Lost In Acacia Avenue (And Twice At That)

Natalie Robinson suddenly became extremely popular, which must have felt odd to her. She wasn't by any definition a sensual beauty – but, she came apparently, from a family big on naturism.
Once that news spread around the playground, everyone wanted to go visit Natalie. Well, everyone, like me, who happened to be a boy. She asked me if I'd like to come to the Robinson family sports day the following Sunday, by an odd coincidence, and, given my penchant for competition - I was happy to accept. Acacia Avenue and the Robinson homestead were on my paper round, and with the revelation of rampant nudism in the leafy suburbs all of those funny-looking magazines I had delivered there made sense.
On the Sunday morning I found my cricket bat, the one I'd last used to notch up two hundred and sixty-eight not out in one of the all-time classic backyard knocks. In England we never adopted the six-and-out philosophy. I loved that bat, the way it felt, smelled even, and despite the grip being repaired with tape and the split at the bottom, I still felt reasonably confident about setting a new record at the Robinson's Sunday sports. With the bat wedged across the bike's handlebars I set off to Acacia Avenue, with little thought of nudism on my stupid mind. I mean, any sensible kid cycling to a nudist's house with a cricket bat might have paused to ponder the wisdom of being bowled a googly by a butt-naked middle-aged man. But not me. I hadn't even dwelled on the prospect of a naked Natalie at first slip, or a wobbling Mrs Robinson in all her Sunday glory fielding in deep mid-on.
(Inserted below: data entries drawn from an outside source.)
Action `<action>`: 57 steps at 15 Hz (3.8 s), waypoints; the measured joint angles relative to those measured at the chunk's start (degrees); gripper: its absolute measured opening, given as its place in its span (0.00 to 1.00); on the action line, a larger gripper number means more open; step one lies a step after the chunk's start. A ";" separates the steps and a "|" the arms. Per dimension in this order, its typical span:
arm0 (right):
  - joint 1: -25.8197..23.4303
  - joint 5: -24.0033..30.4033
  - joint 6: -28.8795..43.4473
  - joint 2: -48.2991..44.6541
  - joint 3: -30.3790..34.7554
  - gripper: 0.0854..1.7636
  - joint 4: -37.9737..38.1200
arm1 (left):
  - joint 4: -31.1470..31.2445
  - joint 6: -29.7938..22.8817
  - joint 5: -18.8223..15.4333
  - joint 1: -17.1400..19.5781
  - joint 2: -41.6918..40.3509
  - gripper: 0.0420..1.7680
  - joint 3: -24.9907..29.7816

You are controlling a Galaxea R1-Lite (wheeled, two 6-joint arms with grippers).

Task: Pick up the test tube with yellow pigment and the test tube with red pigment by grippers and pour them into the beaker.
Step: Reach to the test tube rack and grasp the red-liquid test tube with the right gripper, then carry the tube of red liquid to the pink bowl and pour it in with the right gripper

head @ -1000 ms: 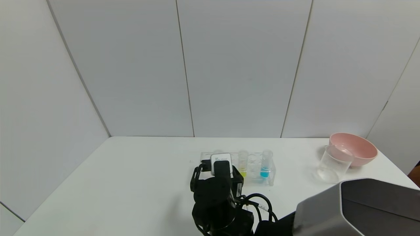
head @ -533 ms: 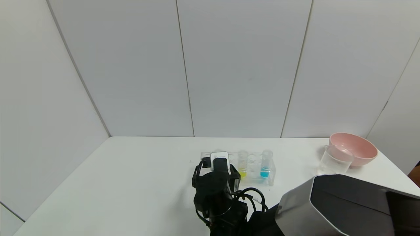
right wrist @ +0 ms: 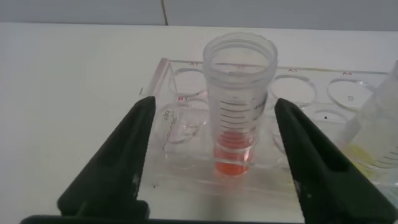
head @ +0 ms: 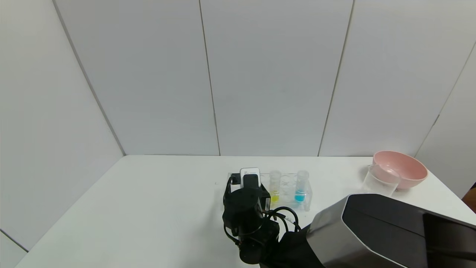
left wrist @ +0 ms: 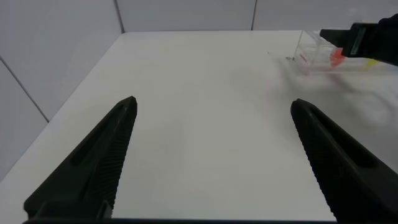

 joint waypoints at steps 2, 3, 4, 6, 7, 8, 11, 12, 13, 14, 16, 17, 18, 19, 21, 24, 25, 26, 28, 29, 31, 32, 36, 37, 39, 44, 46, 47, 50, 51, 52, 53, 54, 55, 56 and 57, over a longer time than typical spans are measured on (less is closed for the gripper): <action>-0.48 0.71 -0.04 0.18 -0.28 0.60 -0.05 | 0.00 0.02 0.00 0.02 0.00 1.00 0.00; -0.65 1.17 -0.04 0.24 -0.30 0.53 -0.05 | 0.00 0.02 0.00 0.00 0.00 1.00 0.00; -0.74 1.48 -0.06 0.29 -0.35 0.47 -0.05 | 0.00 0.00 0.00 0.02 0.00 1.00 0.00; -1.02 1.50 -0.09 0.38 -0.44 0.28 0.05 | 0.00 0.00 0.00 0.02 0.00 1.00 0.00; -1.11 1.45 -0.12 0.46 -0.59 0.26 0.09 | 0.00 0.00 0.00 0.02 0.00 1.00 0.00; -1.17 1.43 -0.12 0.51 -0.78 0.26 0.13 | 0.02 0.00 0.00 0.02 0.00 1.00 0.00; -1.24 1.48 -0.20 0.41 -0.99 0.26 0.11 | 0.02 0.00 0.00 0.02 0.00 1.00 0.00; -1.27 1.50 -0.55 0.20 -1.02 0.26 0.16 | 0.00 0.00 -0.02 0.02 0.00 1.00 0.00; -1.24 1.58 -1.00 -0.20 -1.05 0.26 0.22 | 0.00 0.00 0.00 0.02 0.00 1.00 0.00; -1.22 1.65 -1.46 -0.76 -1.19 0.26 0.05 | 0.00 0.00 0.00 0.02 0.00 1.00 0.00; -1.16 1.83 -3.05 -2.57 -1.30 0.26 -0.13 | 0.00 0.00 0.00 0.02 0.00 1.00 0.00; -1.06 1.85 -4.08 -3.64 -1.30 0.26 -0.16 | 0.00 0.00 0.00 0.02 0.00 1.00 0.00; -0.87 1.94 -5.16 -4.96 -1.30 0.27 -0.24 | 0.02 0.00 0.00 0.02 0.00 1.00 0.00; -0.72 2.29 -6.28 -6.24 -1.30 0.26 -0.20 | 0.00 0.00 0.00 0.00 0.00 1.00 0.00; -0.54 4.02 -8.02 -9.48 -1.52 0.26 0.02 | 0.00 0.00 0.00 0.00 0.00 1.00 0.00; -0.54 4.84 -9.29 -15.17 -1.55 0.26 2.30 | 0.00 0.02 0.00 0.00 0.00 1.00 0.00; -0.83 4.75 -9.40 -17.18 -1.38 0.26 3.50 | 0.02 0.00 0.00 0.00 0.00 1.00 0.00; -1.39 4.68 -9.58 -19.22 -1.10 0.26 4.52 | 0.00 0.00 -0.02 0.00 0.00 1.00 0.00; -4.34 4.51 -11.15 -23.44 -0.02 0.26 5.40 | 0.00 0.00 0.00 0.00 0.00 1.00 0.00; -6.18 4.55 -12.46 -25.53 1.21 0.26 5.39 | 0.00 0.00 0.00 0.00 0.00 1.00 0.00; -10.95 5.47 -15.06 -30.16 5.05 0.26 5.28 | 0.00 0.00 0.00 0.02 0.00 1.00 0.00; -13.76 6.97 -15.68 -32.50 7.41 0.27 5.25 | 0.00 0.00 0.00 0.02 0.00 1.00 0.00; -27.84 19.38 -16.40 -42.12 19.10 0.26 5.18 | 0.00 0.00 0.00 0.00 0.00 1.00 0.00; -31.49 22.94 -16.71 -44.06 21.92 0.26 5.18 | 0.00 0.00 -0.02 0.00 0.00 1.00 0.00; -39.81 30.63 -17.90 -47.06 26.84 0.26 5.03 | 0.00 0.00 0.00 -0.02 0.00 1.00 0.00; -62.89 56.19 -25.15 -48.80 34.10 0.26 1.29 | 0.00 0.02 0.00 0.02 0.00 1.00 0.00; -71.69 66.77 -31.78 -47.28 35.41 0.26 -0.46 | 0.00 0.00 0.00 0.02 0.00 1.00 0.00; -74.94 70.36 -36.29 -46.09 35.74 0.26 -0.93 | 0.00 0.00 0.00 0.02 0.00 1.00 0.00; -79.39 73.64 -49.90 -42.35 36.38 0.27 -1.29 | 0.00 0.02 0.00 0.00 0.00 1.00 0.00; -79.76 73.75 -54.41 -41.24 36.55 0.26 -1.32 | 0.00 0.00 0.00 0.00 0.00 1.00 0.00; -79.76 73.84 -58.25 -40.41 36.69 0.26 -1.29 | 0.00 0.00 0.00 0.00 0.00 1.00 0.00; -79.35 73.84 -61.77 -39.73 36.80 0.26 -1.28 | 0.00 0.00 0.00 0.02 0.00 1.00 0.00; -78.52 73.81 -64.87 -39.10 36.85 0.27 -1.23 | 0.00 0.00 0.00 0.02 0.00 1.00 0.00; -77.40 73.67 -66.48 -38.57 36.85 0.26 -1.15 | 0.00 0.00 0.00 0.02 0.00 1.00 0.00; -76.07 73.51 -67.35 -38.16 36.74 0.26 -1.01 | 0.00 0.00 0.00 0.02 0.00 1.00 0.00; -74.47 73.38 -67.74 -37.74 36.39 0.27 -1.01 | 0.00 0.00 0.00 0.02 0.00 1.00 0.00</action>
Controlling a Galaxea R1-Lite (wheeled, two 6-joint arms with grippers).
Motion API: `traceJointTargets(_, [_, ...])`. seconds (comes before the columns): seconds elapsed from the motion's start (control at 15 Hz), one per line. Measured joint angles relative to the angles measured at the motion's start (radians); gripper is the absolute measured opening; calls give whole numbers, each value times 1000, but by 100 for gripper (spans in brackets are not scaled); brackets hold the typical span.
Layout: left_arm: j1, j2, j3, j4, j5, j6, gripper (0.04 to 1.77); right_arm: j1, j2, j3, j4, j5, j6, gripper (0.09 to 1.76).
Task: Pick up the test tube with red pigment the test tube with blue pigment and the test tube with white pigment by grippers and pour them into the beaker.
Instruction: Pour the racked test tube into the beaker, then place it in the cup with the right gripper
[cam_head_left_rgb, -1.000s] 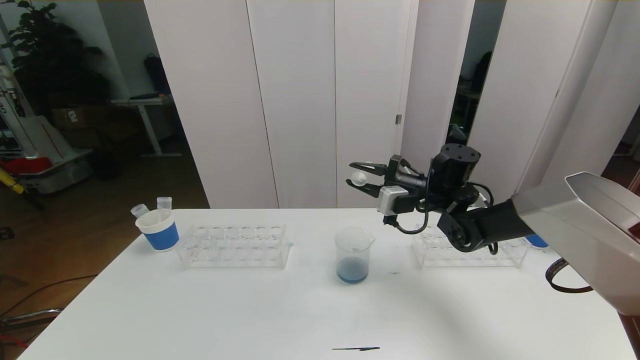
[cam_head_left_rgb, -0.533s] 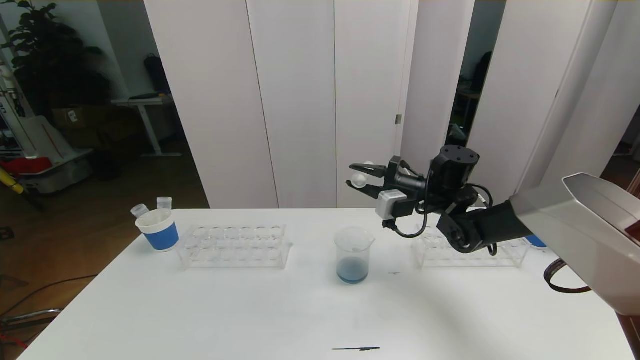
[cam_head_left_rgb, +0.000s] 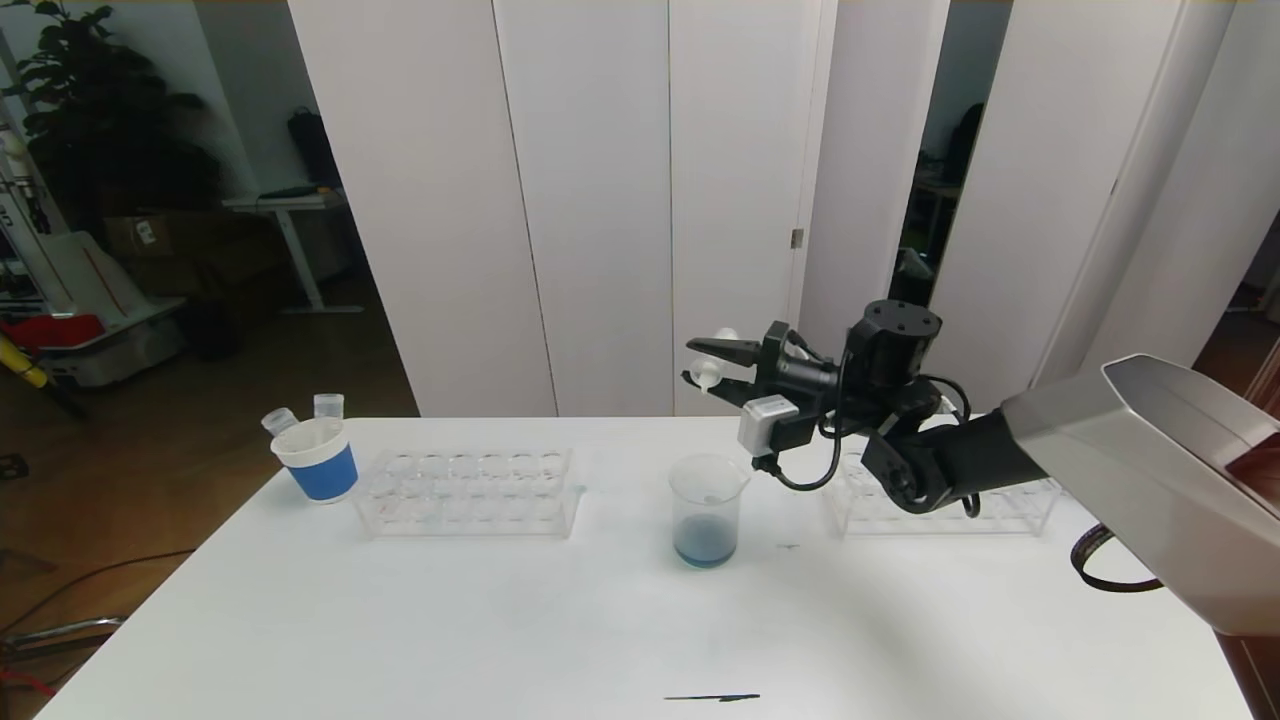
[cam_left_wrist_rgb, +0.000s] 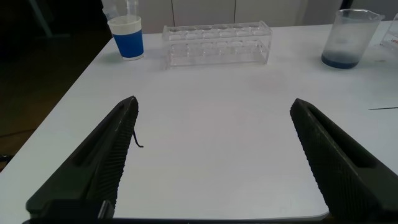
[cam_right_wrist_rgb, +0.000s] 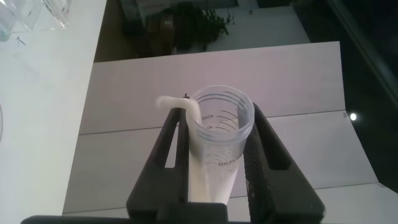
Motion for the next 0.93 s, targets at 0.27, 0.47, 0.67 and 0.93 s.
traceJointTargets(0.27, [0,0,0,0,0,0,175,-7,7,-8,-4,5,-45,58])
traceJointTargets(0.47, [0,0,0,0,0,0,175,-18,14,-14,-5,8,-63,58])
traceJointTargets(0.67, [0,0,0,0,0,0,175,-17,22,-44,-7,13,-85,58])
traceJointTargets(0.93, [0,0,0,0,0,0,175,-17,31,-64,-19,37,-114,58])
Hell no, all that was lobbing around my head was the thought of yet another glorious century, maybe more. I was never one to walk on dubious appeals or because the fielders were dog-whipped.
Everything looked reasonably ordinary upon my arrival. I mean, no one was down to the bare essentials. Mr Robinson, in his Panama hat and shorts, was carefully mowing the front lawn, an impressive sweep of well-kept grass. A kid like me could do a lot of damage on a lawn like this one. Mr Robinson waved happily to me; the poor fool, within an hour or so that guy would be close to cardiac arrest lumbering to and fro in pursuit of my big hits. I waved back, cheerily.
I had the bat slung over one shoulder as I stood in the cool of the porch – the porch I knew well, you recall, due to my early morning exertions. Mrs Robinson appeared. She was pretty fit for a housewife with more time on her hands than God. She told me to go around the side, through 'gnome-alley' to the back garden where I’d find Natalie and her sister and brother. Uhm, two more fielders more than I'd envisaged, best to stick to the sweep early on in the innings.
Natalie smiled at me as I emerged into the hazy, liquid sunshine of a late spring Sunday afternoon in England. It was one hell of a spread, one of those Country Life gardens; all well-clipped and lovingly raked. But not the ideal ground to play cricket on, not with all those immaculate borders, rose bushes, ornaments, ponds, hedges and god knows what else lurking beyond. As soon as I sat down at the table I could tell that the Robinsons weren't intimately acquainted with visitation protocols. For a start, the boy, who I didn't recognise, was still in his jimmies. The sister, who I guessed was older than Natalie, was shovelling jam into her mouth with her podgy fingers, straight from the jar. The sister was hauling a lot of unnecessary weight and not only that, she dribbled. Maybe Natalie had been the only sibling judged sane enough to attend school?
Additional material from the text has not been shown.